Monday, September 8, 2014

Sketches in Pen and Ink by Vanessa Bell

In the past few years, I've managed to collect several books by or about the members of the Bloomsbury Group. It seems that there are some in the group whose work and lives have demanded a great deal of attention while the painter Vanessa Bell has been somewhat in the background. I've wondered what she was like and what it must have been like to be the sister of Virginia Woolf. Sketches in Pen and Ink has answered those questions.

Sketches in Pen and Ink, published in 1997, is a collection of autobiographical writings by Vanessa Bell, edited by Lia Giochero with an introduction by Bell's daughter, Angelica Garnett.
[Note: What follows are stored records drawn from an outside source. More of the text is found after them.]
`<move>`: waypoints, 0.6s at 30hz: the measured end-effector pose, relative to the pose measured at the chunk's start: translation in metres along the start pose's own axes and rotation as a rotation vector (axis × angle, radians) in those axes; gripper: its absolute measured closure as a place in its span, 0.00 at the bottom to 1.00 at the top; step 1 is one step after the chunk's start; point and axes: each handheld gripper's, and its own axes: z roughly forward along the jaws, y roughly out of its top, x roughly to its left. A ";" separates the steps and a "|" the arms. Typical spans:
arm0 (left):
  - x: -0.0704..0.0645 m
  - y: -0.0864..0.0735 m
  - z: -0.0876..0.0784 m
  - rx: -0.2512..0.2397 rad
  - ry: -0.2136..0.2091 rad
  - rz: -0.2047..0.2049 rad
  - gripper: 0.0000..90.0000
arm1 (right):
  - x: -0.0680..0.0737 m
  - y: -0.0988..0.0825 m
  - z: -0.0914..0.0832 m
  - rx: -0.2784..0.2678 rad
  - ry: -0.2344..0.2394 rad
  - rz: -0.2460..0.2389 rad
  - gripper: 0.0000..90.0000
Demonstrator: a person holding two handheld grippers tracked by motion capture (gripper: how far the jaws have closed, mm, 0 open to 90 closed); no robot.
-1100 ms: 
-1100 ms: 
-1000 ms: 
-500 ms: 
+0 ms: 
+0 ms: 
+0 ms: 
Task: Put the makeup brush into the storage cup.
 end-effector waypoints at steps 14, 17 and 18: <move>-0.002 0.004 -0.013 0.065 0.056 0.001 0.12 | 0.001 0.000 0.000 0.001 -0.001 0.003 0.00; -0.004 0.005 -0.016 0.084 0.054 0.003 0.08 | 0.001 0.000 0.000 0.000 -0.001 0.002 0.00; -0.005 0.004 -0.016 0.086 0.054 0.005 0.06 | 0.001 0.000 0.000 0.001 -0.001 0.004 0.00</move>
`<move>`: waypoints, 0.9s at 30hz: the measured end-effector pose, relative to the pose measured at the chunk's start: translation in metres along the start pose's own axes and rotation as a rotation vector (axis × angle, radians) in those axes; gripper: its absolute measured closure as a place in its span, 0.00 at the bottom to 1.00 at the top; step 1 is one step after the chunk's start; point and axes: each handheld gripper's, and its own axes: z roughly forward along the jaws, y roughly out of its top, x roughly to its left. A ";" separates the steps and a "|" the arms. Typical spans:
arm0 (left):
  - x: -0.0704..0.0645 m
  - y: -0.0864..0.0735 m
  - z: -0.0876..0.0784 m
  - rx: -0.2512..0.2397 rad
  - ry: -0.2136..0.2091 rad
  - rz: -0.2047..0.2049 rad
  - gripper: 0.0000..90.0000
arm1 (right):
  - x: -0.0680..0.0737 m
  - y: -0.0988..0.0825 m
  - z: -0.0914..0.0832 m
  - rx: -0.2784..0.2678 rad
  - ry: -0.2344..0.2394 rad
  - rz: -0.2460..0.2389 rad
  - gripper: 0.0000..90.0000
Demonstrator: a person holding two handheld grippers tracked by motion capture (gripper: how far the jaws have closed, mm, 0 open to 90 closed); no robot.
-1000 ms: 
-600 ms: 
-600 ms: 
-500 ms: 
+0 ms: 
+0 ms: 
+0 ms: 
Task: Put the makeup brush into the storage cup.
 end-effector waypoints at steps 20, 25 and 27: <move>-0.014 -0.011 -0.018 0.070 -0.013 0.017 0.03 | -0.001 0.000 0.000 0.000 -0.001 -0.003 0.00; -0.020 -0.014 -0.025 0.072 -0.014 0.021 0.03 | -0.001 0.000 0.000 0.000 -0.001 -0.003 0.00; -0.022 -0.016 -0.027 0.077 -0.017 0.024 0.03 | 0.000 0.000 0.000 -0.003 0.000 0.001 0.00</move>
Some of the writings are informal recollections while some pieces are what Bell wrote and presented as a member of the elite Memoir Club.

In 1920, writer Mary MacCarthy formed the Memoir Club, primarily as a way to get her procrastinating husband, Desmond MacCarthy, more serious about his writing. The club was made up of twelve members, most of them members of Bloomsbury, like Leonard and Virginia Woolf, Vanessa and Clive Bell, Duncan Grant, Lytton Strachey, E.M. Forster, John Maynard Keynes, and Roger Fry. The meetings consisted of the members reading their own autobiographical writings to one another. My first thought when I read about the Memoir Club was how brave Vanessa Bell must have been to stand up and present her writing to such an illustrious group!

As I went through this collection, I felt really excited to read Bell's own words. Her writing had a refreshing quality to it. She wrote in a conversational style that was at times humorous, poignant, or could be mischievous, and that made the book fun to read. 

Included is the text of a speech she gave at her son's school which has some genuinely funny moments, but I also found the speech interesting because of what she wrote about her experience of being an artist and what art is. In the other writings, she gave recollections about her grandmother, memories of her childhood with Virginia Woolf, the beginnings of Bloomsbury, and there is a lovely piece about her relationship with Roger Fry.

I would recommend Sketches in Pen and Ink to anyone who is interested in Vanessa Bell or the Bloomsbury Group.

Have you read Sketches in Pen and Ink?